Yarborough reveled in the populist-styled traditions of the pretelevision political era. His oratorical skills combined with his keen mind served him in his whirlwind campaigns that often seemed more like old-time religious revivals. Beneath the public persona of a liberal politician working for reform was a private man driven by the urge to implant his vision in Texas and the rest of the nation. His intense devotion and desire sometimes exposed a temper that stung his closest advisers and staff members like a whip, yet he was usually courteous and friendly to everyone. Yarborough, who was of medium build, with wavy black hair and a wide smile, never tired of making speeches and shaking hands, a practice he continued until the final years of his life. With his tremendous yet melodious voice, Yarborough was fond of repeating a statement that represented his personal and political beliefs—“People are our greatest resource.”
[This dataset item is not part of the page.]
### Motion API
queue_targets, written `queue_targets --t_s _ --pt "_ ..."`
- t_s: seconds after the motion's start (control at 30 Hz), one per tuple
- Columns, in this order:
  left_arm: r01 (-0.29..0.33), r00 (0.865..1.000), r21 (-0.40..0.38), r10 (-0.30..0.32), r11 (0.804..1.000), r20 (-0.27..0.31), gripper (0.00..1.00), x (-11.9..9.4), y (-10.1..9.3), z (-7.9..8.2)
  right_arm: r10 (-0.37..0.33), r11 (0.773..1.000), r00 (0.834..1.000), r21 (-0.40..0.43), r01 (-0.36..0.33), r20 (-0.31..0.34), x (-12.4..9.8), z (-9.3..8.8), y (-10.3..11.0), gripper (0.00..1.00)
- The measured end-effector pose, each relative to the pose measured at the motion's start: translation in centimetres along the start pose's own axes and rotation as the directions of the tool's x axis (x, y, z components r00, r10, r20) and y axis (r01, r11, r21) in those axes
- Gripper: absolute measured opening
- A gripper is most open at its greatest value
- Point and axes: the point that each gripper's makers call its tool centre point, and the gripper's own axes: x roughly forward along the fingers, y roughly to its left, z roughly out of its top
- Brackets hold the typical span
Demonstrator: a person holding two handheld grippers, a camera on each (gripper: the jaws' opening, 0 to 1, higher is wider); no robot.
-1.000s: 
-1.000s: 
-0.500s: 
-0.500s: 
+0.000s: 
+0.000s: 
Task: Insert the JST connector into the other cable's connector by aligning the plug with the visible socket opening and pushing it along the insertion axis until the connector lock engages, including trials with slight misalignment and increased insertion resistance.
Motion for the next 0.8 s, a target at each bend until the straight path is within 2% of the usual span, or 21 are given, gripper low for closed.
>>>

Ralph Yarborough’s personal and Senate papers are located at the Center for American History at the University of Texas at Austin. Biographies include Patrick L. Cox, The People’s Senator: Ralph W. Yarborough (2001), and William G. Phillips, Yarborough of Texas (1969), a campaign biography for the 1970 election. Evaluations of Yarborough’s political role in Texas and the nation are provided in Chandler Davidson, Race and Class in Texas Politics (1990); George N. Green, The Establishment in Texas Politics (1979); and Kenneth E. Hendrickson, Jr., and Michael L. Collins, eds., Profiles in Power: Twentieth-century Texans in Washington (1993). Among many articles and publications by Ralph Yarborough are frank Dobie: Man and Friend (1967) and “Lincoln as a Liberal Statesman,” in Lincoln for the Ages, edited by Ralph G. Newman (rev. ed., 1964). Obituaries are in the New York Times (28 Jan. 1996) and Texas Observer (23 Feb. 1996).